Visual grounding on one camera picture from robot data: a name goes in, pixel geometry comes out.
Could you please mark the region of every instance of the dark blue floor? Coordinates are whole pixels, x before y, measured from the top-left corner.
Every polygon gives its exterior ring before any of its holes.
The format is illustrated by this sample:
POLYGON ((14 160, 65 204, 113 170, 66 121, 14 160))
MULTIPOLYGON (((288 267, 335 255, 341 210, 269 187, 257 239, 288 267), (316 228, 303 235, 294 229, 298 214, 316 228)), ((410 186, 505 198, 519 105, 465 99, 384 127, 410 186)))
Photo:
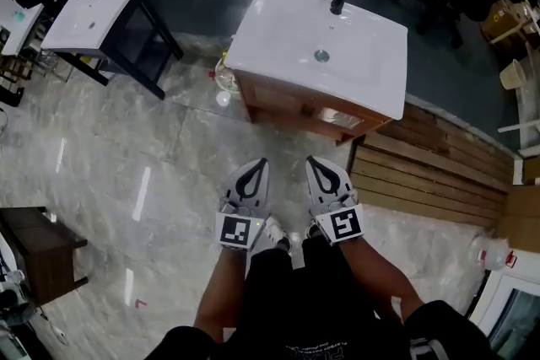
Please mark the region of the dark blue floor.
MULTIPOLYGON (((251 0, 151 1, 171 31, 208 36, 233 35, 251 3, 251 0)), ((416 33, 416 20, 423 11, 423 5, 416 0, 347 1, 409 28, 407 91, 410 94, 452 113, 511 150, 519 148, 517 132, 497 132, 500 126, 517 123, 516 97, 500 85, 501 65, 477 23, 462 19, 459 28, 465 43, 455 50, 442 23, 425 36, 416 33)))

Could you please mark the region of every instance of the chair wheel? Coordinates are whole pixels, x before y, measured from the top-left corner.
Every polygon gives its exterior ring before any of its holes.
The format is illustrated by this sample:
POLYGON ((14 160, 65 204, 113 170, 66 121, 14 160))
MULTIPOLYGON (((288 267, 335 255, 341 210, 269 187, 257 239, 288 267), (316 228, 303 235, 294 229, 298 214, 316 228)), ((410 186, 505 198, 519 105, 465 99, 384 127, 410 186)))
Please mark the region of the chair wheel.
POLYGON ((452 48, 459 48, 463 45, 463 39, 462 38, 452 38, 451 42, 452 48))
POLYGON ((428 33, 428 30, 425 28, 425 26, 417 24, 416 33, 418 33, 419 35, 425 35, 426 33, 428 33))

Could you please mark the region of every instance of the beige bucket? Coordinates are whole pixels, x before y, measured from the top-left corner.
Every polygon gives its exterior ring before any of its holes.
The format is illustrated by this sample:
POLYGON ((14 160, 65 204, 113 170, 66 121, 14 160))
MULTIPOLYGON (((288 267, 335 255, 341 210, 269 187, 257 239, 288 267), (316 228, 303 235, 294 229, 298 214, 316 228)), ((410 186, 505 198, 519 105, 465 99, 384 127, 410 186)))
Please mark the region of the beige bucket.
POLYGON ((514 59, 510 65, 508 65, 499 74, 500 82, 506 90, 517 89, 523 87, 526 82, 525 73, 520 63, 514 59))

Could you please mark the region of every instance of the wooden cabinet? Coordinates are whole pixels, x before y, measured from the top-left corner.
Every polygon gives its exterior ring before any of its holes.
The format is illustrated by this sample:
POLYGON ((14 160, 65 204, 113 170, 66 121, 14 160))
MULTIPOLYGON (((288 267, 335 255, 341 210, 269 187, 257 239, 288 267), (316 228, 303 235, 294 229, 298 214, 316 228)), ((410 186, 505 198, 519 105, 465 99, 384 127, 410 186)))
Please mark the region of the wooden cabinet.
POLYGON ((390 121, 365 107, 292 83, 235 72, 252 122, 320 133, 338 143, 361 137, 390 121))
POLYGON ((44 207, 0 209, 0 233, 11 248, 23 284, 35 306, 41 306, 88 283, 73 276, 73 252, 86 246, 61 223, 52 223, 44 207))

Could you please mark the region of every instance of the sink vanity cabinet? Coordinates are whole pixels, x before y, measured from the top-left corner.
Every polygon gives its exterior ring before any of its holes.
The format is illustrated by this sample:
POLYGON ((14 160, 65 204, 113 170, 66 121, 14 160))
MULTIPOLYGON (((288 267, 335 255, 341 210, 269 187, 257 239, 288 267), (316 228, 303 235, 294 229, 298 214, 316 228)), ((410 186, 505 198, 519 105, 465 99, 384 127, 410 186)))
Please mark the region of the sink vanity cabinet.
POLYGON ((402 118, 407 29, 332 0, 253 0, 225 65, 253 122, 346 142, 402 118))
POLYGON ((68 0, 41 47, 98 83, 109 83, 100 71, 127 74, 160 99, 157 82, 170 54, 183 56, 147 0, 68 0), (99 61, 91 67, 81 56, 99 61))

****

- [What the task asks] Could you copy every record exactly, without the pictures?

- [Response area]
Visual grounding on one camera picture from robot data: a name goes in, pixel geometry comes out.
Could you please mark the region of every instance of the dark blue floor? Coordinates are whole pixels, x before y, measured from the top-left corner.
Every polygon gives its exterior ring before any of its holes.
The format is illustrated by this sample:
POLYGON ((14 160, 65 204, 113 170, 66 121, 14 160))
MULTIPOLYGON (((288 267, 335 255, 341 210, 269 187, 257 239, 288 267), (316 228, 303 235, 294 229, 298 214, 316 228)), ((410 186, 505 198, 519 105, 465 99, 384 127, 410 186)))
Photo:
Please mark the region of the dark blue floor.
MULTIPOLYGON (((251 0, 151 1, 171 31, 208 36, 233 35, 251 3, 251 0)), ((416 33, 416 20, 423 11, 423 5, 416 0, 347 1, 409 28, 407 91, 410 94, 452 113, 511 150, 519 148, 517 132, 497 132, 500 126, 517 123, 516 97, 500 85, 501 65, 477 23, 462 19, 459 28, 465 43, 455 50, 442 23, 425 36, 416 33)))

Could you please mark the region of every instance of the chair wheel? Coordinates are whole pixels, x before y, measured from the top-left corner.
Every polygon gives its exterior ring before any of its holes.
The format is illustrated by this sample:
POLYGON ((14 160, 65 204, 113 170, 66 121, 14 160))
MULTIPOLYGON (((288 267, 335 255, 341 210, 269 187, 257 239, 288 267), (316 228, 303 235, 294 229, 298 214, 316 228)), ((410 186, 505 198, 519 105, 465 99, 384 127, 410 186)))
Please mark the region of the chair wheel.
POLYGON ((452 48, 459 48, 463 45, 463 39, 462 38, 452 38, 451 42, 452 48))
POLYGON ((428 33, 428 30, 425 28, 425 26, 417 24, 416 33, 418 33, 419 35, 425 35, 426 33, 428 33))

Could you please mark the region of every instance of the beige bucket? Coordinates are whole pixels, x before y, measured from the top-left corner.
Every polygon gives its exterior ring before any of its holes.
The format is illustrated by this sample:
POLYGON ((14 160, 65 204, 113 170, 66 121, 14 160))
MULTIPOLYGON (((288 267, 335 255, 341 210, 269 187, 257 239, 288 267), (316 228, 303 235, 294 229, 298 214, 316 228)), ((410 186, 505 198, 519 105, 465 99, 384 127, 410 186)))
Please mark the region of the beige bucket.
POLYGON ((514 59, 510 65, 508 65, 499 74, 500 82, 506 90, 517 89, 523 87, 526 82, 525 73, 520 63, 514 59))

Could you please mark the region of every instance of the wooden cabinet? Coordinates are whole pixels, x before y, measured from the top-left corner.
Every polygon gives its exterior ring before any of its holes.
The format is illustrated by this sample:
POLYGON ((14 160, 65 204, 113 170, 66 121, 14 160))
MULTIPOLYGON (((288 267, 335 255, 341 210, 269 187, 257 239, 288 267), (316 228, 303 235, 294 229, 298 214, 316 228)), ((410 186, 505 198, 519 105, 465 99, 384 127, 410 186)))
Please mark the region of the wooden cabinet.
POLYGON ((390 121, 365 107, 292 83, 235 72, 252 122, 320 133, 338 143, 361 137, 390 121))
POLYGON ((44 207, 0 209, 0 233, 11 248, 23 284, 35 306, 41 306, 88 283, 73 276, 73 252, 86 246, 61 223, 52 223, 44 207))

Could you please mark the region of every instance of the sink vanity cabinet? Coordinates are whole pixels, x before y, measured from the top-left corner.
Every polygon gives its exterior ring before any of its holes.
The format is illustrated by this sample:
POLYGON ((14 160, 65 204, 113 170, 66 121, 14 160))
MULTIPOLYGON (((288 267, 335 255, 341 210, 269 187, 257 239, 288 267), (316 228, 303 235, 294 229, 298 214, 316 228)), ((410 186, 505 198, 519 105, 465 99, 384 127, 410 186)))
Please mark the region of the sink vanity cabinet.
POLYGON ((402 118, 407 29, 332 0, 253 0, 225 65, 253 122, 346 142, 402 118))
POLYGON ((68 0, 41 47, 98 83, 109 83, 100 71, 127 74, 160 99, 157 82, 170 54, 183 56, 147 0, 68 0), (99 61, 91 67, 81 56, 99 61))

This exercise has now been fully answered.